The Respondent Board’s brief reasons that claimant’s disability cannot be compensable since it does not fall into any of the personal injury categories defined in 31-275, C.G.S.[1] , accidental injury, occupational disease or repetitive trauma. It is true that the Commissioner’s Finding failed to list the subordinate facts upon which he based his conclusion of compensability. However, there was evidence before him from Dr. Newman which supported that conclusion, and we have corrected his Finding to include references to that evidence.

Respondent’s argument relies heavily on decisions from other jurisdictions. The venerable Connecticut precedent for mental illness cases, Wilder v. Russell Library Co., 107 Conn. 56
(1927) gets only a sidelong glance in the second part of its brief, that dealing with the proximate causation Reason of Appeal. That opinion written by the then Justice William M. Maltbie deserves greater attention. Its language seems highly relevant to the instant matter. Thus: “The worry, anxiety and excessive nervous and mental activity in connection with the library work were all contributing factors in the ultimate mental breakdown. Her physical, mental and nervous disorders were all attributable to that work and traceable to her employment.” Wilder v. Russell Library, supra, 60-61.

When Justice Maltbie wrote those words in 1927, the personal injury categories under the worker compensation law in 1927 only included accidental injury and occupational disease. The opinion indicated in a later paragraph that there was no traumatic injury involved in the Wilder disability and death. Hence, the only injury category then applicable was that of occupational disease.

It is true that the occupational disease definition applicable to Wilder was broader that, that later adopted by the 1927 legislature. However, as demonstrated in Cortes v. Allegheny Ludlum Steel Corp., 61-CRD-3-81, 1 Conn. Workers’ Comp. Review Op. 173 (1982) citing Glodenis v. American Brass Co., 118 Conn. 29 (1934) and LeLenko v. Wilson H. Lee Co., 128 Conn. 499 (1942) prevailing case law interprets occupational disease quite broadly. The words “peculiar to the occupation” and “in excess of the ordinary hazards of employment” do not have the extremely limited and narrow significance respondent adopted in its brief.

In its proximate causation argument, appellant cites Dehron v. Clark, 122 Conn. 592 (1937). That case involved multiple causative factors and the court found that there was insufficient evidence that the work related cause was a substantial factor in producing the disabling result. But in the instant matter there was considerable evidence from the two doctors already referred to that the work related factors were the principal causal agencies. This evidence was more than sufficient to satisfy the classic rules for proximate causation set down in Mahoney v. Beatman, 110 Conn. 184 (1929).

As we find the evidence sufficient to sustain the conclusion that a compensable personal injury occurred, the decision of the Commissioner below is affirmed and the appeal is dismissed.

Commissioners Rhoda Loeb and Andrew Denuzze concur in this opinion.
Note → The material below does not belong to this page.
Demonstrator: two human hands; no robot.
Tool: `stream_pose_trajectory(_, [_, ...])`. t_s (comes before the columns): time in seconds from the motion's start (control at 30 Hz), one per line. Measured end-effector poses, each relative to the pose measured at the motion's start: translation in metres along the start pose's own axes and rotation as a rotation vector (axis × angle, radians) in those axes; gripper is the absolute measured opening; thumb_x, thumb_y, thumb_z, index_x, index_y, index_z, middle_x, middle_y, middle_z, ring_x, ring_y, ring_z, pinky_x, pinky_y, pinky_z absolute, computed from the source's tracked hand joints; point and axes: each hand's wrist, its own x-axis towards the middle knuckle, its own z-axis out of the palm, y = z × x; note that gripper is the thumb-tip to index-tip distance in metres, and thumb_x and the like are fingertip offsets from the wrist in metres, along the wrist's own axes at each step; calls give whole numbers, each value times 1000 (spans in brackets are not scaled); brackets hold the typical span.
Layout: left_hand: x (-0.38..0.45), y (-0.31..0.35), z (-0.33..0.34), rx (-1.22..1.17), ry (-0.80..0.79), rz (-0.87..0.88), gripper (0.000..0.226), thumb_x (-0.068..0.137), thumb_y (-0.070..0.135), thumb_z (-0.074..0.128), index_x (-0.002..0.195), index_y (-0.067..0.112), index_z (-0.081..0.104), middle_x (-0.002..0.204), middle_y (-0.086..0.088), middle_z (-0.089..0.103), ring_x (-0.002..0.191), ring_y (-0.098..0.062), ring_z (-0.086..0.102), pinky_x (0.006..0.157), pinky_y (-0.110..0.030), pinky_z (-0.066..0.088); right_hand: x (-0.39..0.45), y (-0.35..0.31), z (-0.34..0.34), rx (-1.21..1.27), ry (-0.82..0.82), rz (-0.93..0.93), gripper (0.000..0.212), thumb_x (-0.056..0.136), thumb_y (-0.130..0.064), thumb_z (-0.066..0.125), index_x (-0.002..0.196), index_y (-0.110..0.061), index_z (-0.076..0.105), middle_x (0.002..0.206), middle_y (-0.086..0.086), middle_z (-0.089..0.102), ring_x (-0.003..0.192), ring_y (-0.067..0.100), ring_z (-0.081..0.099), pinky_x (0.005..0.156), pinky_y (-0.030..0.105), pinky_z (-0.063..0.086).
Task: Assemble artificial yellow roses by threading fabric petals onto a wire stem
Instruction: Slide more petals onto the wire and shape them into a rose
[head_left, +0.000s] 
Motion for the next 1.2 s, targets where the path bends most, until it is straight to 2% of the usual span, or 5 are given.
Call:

[1] Sec. 31-275. (8) “Personal injury,” or “injury,” as the same is used in this chapter, shall be construed to include, in addition to accidental injury which may be definitely located as to the time when and the place where the accident occurred, an injury to an employee which is causally connected with his employment and is the direct result of repetitive trauma or repetitive acts incident to such employment, and occupational disease herein defined . . . (11) “Occupational disease” includes any disease peculiar to the occupation in which the employee was engaged and due to causes in excess of the ordinary hazards of employment as such and includes any disease due to or attributable to exposure to or contact with any radioactive by an employee in the course of his employment.